§ Aim of the exercise:
Say how many lines of the material below contain the word "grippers", with no other words.

§ Data section:
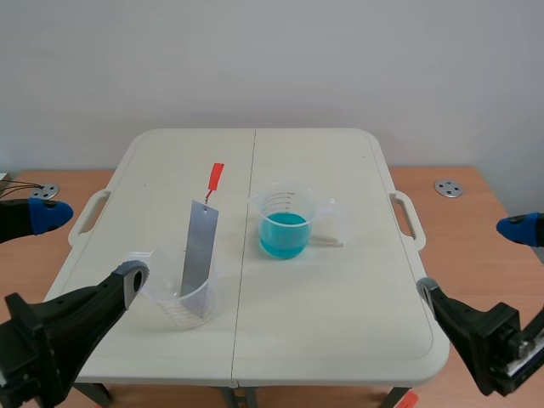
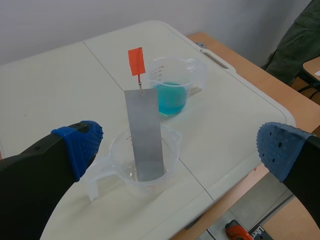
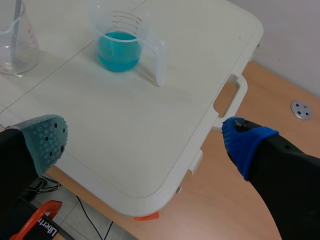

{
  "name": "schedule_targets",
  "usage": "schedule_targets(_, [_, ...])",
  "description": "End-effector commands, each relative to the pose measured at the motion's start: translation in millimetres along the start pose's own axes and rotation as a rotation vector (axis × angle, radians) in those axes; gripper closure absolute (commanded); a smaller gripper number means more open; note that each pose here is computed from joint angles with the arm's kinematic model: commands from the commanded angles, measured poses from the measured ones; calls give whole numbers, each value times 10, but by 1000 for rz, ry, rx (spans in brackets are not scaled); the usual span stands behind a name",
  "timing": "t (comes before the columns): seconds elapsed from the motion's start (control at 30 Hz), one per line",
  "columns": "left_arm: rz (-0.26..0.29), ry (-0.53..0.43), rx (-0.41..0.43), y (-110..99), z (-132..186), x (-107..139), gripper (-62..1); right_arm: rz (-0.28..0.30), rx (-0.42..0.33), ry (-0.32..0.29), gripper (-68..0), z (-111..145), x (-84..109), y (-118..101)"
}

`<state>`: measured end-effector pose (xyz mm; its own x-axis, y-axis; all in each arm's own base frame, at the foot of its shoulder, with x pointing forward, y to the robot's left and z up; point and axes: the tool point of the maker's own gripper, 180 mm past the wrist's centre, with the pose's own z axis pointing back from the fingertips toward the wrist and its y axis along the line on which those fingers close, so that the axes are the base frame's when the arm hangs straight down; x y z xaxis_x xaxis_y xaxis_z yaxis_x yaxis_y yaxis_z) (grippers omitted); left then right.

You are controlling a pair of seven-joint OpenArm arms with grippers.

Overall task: Hold the metal plate by the orange handle, dip it into the blue solution, take it out and point at it, then put the plate back in the beaker on the left.
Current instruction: 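Lift the metal plate out of the left beaker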

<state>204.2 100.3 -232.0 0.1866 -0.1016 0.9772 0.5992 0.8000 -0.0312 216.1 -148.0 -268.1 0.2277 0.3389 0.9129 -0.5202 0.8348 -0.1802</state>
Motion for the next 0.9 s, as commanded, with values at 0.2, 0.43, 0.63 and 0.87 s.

§ Answer area:
2